There were no doctors or medicine for sick laborers. Those who were truly seriously ill would be sent to the hospital, a simple house near the mountain river to be quarantined and a few of them could come back.
So, when we returned to China after the war, there were less than 400 survivors and we brought back over 100 cremation urns, including Wang Huairong and Li Zuoting who were taken to Japan with us.
Wu Dengsheng and Gao Yonghai passed away consecutively after we came back.
As the war separates me from my wife and children, I become homeless and I am the only living survivor to be the witness.
Time: From January 1945 to November 24, 1945
Organization capturing us: Japanese No. 1420 Ogawa gendarmerie stationed in Tianjin, China
Place of suffering: Shintani Mine in Yubari, Hokkaido, Japan (Head of the mine: Kumakichi OGISHI)
Guards: Six guards including XX HOSHINO, XX SATO and XX YOSHIOKA
Today, the world has changed and the international status of China has changed. I read an article titled “To Establish More Solid Sino-Japanese Relations from the editorial edition, Japan’s Asahi Shimbun of September 28, 1992 which mentioned the history of Japan invading China. Besides, during the Japan-China Joint Statement on the normalization of diplomatic relations, Japan stated that, “We feel painful for causing severe losses to Chinese people during the war and will implement deep self-examination on that.” Compensated requirements are included in the statement.
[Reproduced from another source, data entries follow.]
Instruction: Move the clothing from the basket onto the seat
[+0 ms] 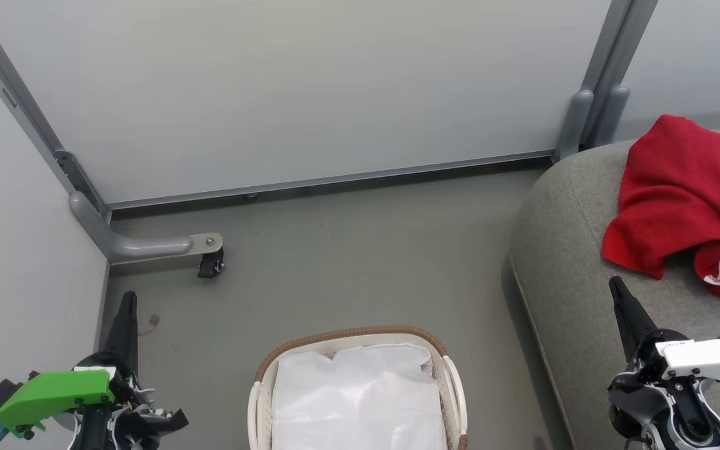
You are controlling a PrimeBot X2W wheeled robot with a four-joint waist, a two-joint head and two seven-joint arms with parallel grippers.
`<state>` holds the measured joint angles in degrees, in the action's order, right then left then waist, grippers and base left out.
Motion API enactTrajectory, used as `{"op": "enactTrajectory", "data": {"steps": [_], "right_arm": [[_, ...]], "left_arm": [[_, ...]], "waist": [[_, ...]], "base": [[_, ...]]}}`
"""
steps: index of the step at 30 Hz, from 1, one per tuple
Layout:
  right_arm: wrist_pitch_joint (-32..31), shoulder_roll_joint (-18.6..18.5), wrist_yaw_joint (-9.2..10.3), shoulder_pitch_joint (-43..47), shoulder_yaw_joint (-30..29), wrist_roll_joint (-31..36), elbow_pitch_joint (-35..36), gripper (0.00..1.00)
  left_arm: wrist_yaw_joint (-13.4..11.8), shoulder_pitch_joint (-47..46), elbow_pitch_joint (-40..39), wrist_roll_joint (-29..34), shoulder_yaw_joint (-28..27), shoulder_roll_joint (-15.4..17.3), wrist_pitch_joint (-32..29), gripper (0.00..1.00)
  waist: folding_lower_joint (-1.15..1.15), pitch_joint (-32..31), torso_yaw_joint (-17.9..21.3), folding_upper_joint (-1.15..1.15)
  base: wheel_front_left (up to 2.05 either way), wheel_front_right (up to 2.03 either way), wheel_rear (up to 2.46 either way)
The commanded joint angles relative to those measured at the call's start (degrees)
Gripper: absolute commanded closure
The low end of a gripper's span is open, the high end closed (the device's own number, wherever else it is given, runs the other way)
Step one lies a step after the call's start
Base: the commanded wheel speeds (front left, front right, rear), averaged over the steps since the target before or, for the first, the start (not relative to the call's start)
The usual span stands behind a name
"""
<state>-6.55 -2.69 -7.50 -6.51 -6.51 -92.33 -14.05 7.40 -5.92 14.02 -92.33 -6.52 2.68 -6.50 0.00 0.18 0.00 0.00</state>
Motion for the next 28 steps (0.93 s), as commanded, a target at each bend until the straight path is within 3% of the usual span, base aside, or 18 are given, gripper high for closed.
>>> {"op": "enactTrajectory", "data": {"steps": [1, 28], "right_arm": [[-0.17, -0.36, 0.02, 0.58, -0.11, -0.18, 0.18, 1.0], [-0.17, -0.37, 0.02, 0.59, -0.11, -0.19, 0.18, 1.0]], "left_arm": [[0.24, -0.63, -0.09, -0.19, -0.12, 0.38, -0.25, 1.0], [0.23, -0.63, -0.08, -0.19, -0.12, 0.38, -0.25, 1.0]], "waist": [[0.0, 0.0, 0.0, 0.0], [0.0, 0.0, 0.0, 0.0]], "base": [[0.0, 0.0, 0.0], [0.0, 0.0, 0.0]]}}
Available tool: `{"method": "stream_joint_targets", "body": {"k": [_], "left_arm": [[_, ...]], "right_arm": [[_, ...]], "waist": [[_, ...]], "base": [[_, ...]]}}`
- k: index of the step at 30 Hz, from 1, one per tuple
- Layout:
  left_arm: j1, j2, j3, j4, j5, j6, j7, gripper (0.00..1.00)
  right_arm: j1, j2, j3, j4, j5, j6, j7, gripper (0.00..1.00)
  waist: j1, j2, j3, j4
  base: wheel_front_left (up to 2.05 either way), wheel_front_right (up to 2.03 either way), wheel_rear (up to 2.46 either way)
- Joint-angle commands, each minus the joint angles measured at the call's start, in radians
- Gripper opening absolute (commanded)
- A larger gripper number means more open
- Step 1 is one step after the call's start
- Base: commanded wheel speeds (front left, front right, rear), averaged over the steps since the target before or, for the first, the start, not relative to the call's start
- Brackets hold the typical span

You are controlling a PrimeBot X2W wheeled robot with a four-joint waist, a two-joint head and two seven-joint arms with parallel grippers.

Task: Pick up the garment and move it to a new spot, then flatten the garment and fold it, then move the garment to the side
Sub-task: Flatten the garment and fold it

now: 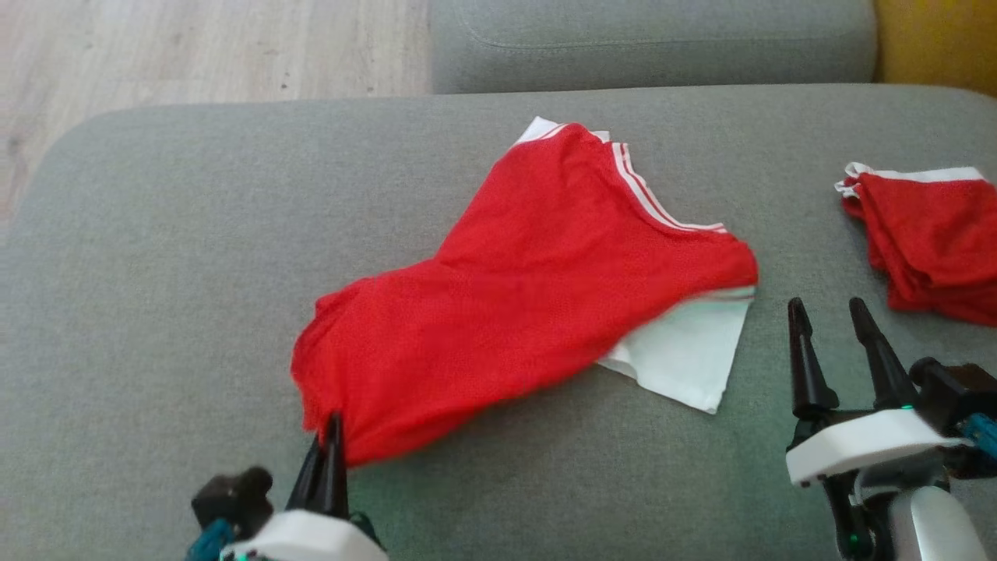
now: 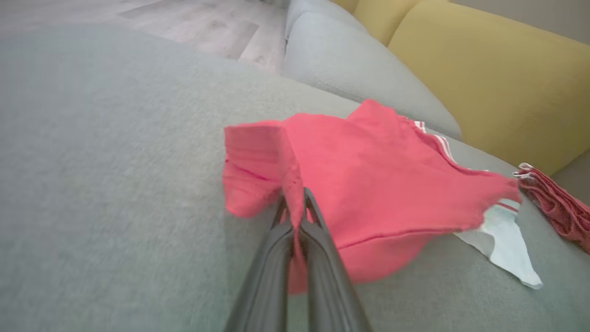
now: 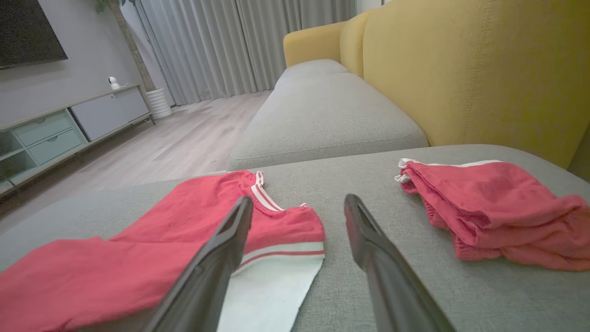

On December 9, 1992, the first international hearing about Japan’s post-war compensation was held at Thinking Hall in Kanda, Tokyo, Japan. At the hearing, forced laborers from many countries including 8 Chinese as well as women who were forced to be comfort women charged the Japanese army with horrible crimes.
The Japanese government should apologize to Chinese people and compensate victims who were separated from their family and became homeless with the spirits of the editorial of Asahi Shimbun, Japan-China Joint Statement of the normalization of diplomatic relations and the international hearing about Japan’s post-war compensation.
As a surviving victim, I demand a compensation of 6 million yen to each of us five victims against the Japanese government on behalf of the relatives of other dead victims as well as implementation of the compensation request.